Chris and I felt this blessing would guide us in our decision on what was best for Cicily.  We both felt like her body was wearing out enough that an ER visit and subsequent surgery would be more harmful than helpful, but we wanted the clear guidance from Heavenly Father that that was Cicily's path in life at this time.  I'm sure Chris was still hopeful to bless her with healing and a strong body as he's always felt he could.  But at this blessing, Chris felt very impressed that he was to bless Cicily to be able to meet her angels (great-grandparents, family, friends) waiting for her in the spirit world (where we believe our spirit selves live after they leave their earthly bodies).
We honestly thought Cicily was doing badly enough that Tuesday night could have been her last night on earth.
Then Wednesday she woke up (after farting up a storm in her sleep!!)  Since we felt that surgery and other major medical interventions were not going to help Cicily at this time and it is her path to move on, Chris called hospice (usually I do this work, but I couldn't make that call).  We are now officially set up with hospice and meds like morphine if she needs them for pain.





Pneumatosis intestinalis - muscles wearing out

In February we started to notice Cicily having loud gassy bowel sounds and pain when we moved her legs around.  Her GI (digestive system dr) ordered an x-ray and they found she had free air outside of her colon.  This means she had pneumatosis intestinalis (small wholes and inflammation in her intestines).  We tried giving her straight pedialyte for a week to give her colon rest time to heal and repeated the x-ray and it was still not looking good.  So on March 7, Cicily was admitted to the hospital so she could be on IV nutrition (TPN/lipids).  She was there 6 days and the x-ray showed improvement so they tried pedialyte again and after 10 hours the small holes were back.  So we decided we wanted to bring her home and continue to give her TPN at home to allow more bowel rest for healing.  Chris and I were skeptical from the very beginning that her colon would heal.  In speaking with the palliative care (comfort/child's not going to live long) doctor, we found out that most kids with degenerative brain conditions end up needing TPN because their intestinal muscles wear out.  We've seen signs of Cicily's intestines losing function so this made sense.  Typically colons heal in 1-2 weeks.  We're in week 4.

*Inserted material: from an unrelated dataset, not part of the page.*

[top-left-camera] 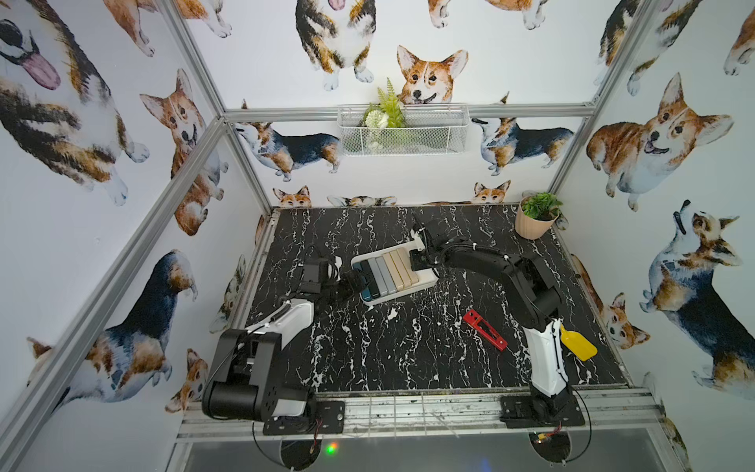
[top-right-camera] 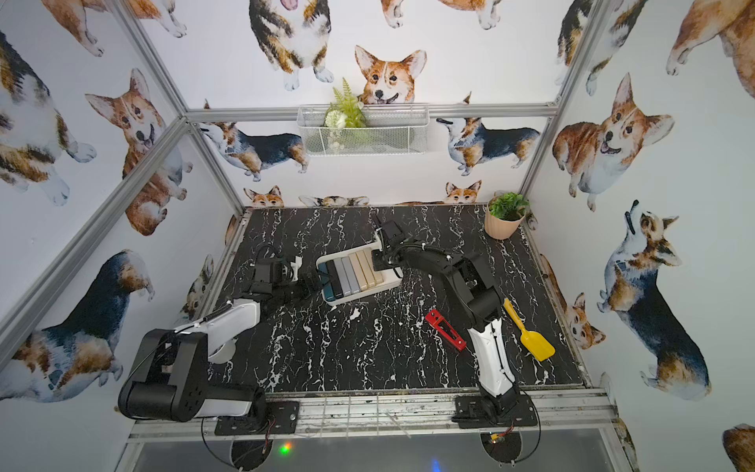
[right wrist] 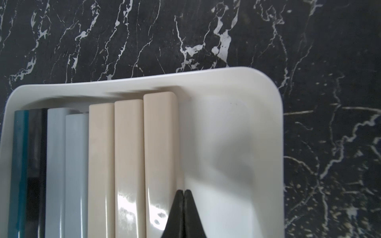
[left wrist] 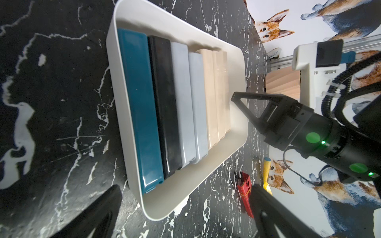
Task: Put the pruning pliers into the storage box
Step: Place the pruning pliers in the storage box.
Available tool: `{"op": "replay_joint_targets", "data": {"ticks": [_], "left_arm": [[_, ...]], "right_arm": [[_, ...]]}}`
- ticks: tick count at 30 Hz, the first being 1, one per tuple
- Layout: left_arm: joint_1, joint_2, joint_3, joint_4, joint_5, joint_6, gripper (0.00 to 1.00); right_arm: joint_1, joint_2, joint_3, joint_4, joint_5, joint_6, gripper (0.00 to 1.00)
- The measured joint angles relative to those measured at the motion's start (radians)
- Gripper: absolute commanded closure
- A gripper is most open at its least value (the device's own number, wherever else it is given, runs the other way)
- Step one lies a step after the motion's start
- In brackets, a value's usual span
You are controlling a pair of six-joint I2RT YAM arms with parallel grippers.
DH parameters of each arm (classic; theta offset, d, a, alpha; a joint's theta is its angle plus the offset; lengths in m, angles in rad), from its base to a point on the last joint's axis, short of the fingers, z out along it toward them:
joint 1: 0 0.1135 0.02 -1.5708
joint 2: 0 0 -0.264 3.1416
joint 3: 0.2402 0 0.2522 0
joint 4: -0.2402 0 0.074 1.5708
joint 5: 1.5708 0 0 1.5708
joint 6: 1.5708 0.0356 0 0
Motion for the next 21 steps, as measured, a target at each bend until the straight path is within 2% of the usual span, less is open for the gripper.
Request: {"op": "replay_joint_targets", "data": {"ticks": [7,12,16,21], "left_arm": [[0.000,-0.013,0.000,-0.001,0.000,0.000,0.00],[0.000,-0.037,0.000,-0.008,0.000,0.001,0.00],[0.001,-0.048,0.000,-0.014,0.002,0.002,0.00],[0.001,-0.056,0.000,-0.019,0.008,0.001,0.00]], "right_arm": [[0.000,-0.051,-0.024,-0.006,0.003,-0.008,0.61],[0.000,-0.106,-0.076,-0.006,0.005,-0.008,0.54],[0.000,-0.175,-0.118,-0.010,0.011,-0.008,0.44],[-0.001,-0.259,-0.163,-0.028,0.029,-0.032,0.38]]}}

So now our only option to heal Cicily's intestines would be surgery, where they would cut her intestines and piece the healthy ones left back together.  In Cicily there aren't many healthy parts to piece back together so this option would really create a whole world of new problems.  If Cicily were healthy we'd of course do this option and she'd heal and be ok.  But, as Cicily's intestines are wearing out, so also are her other internal muscles.  Unfortunately there aren't any tests on internal muscles to check for function (I asked).  So Cicily will stay on TPN for the rest of her life (we think, of course we never say never for Cicily).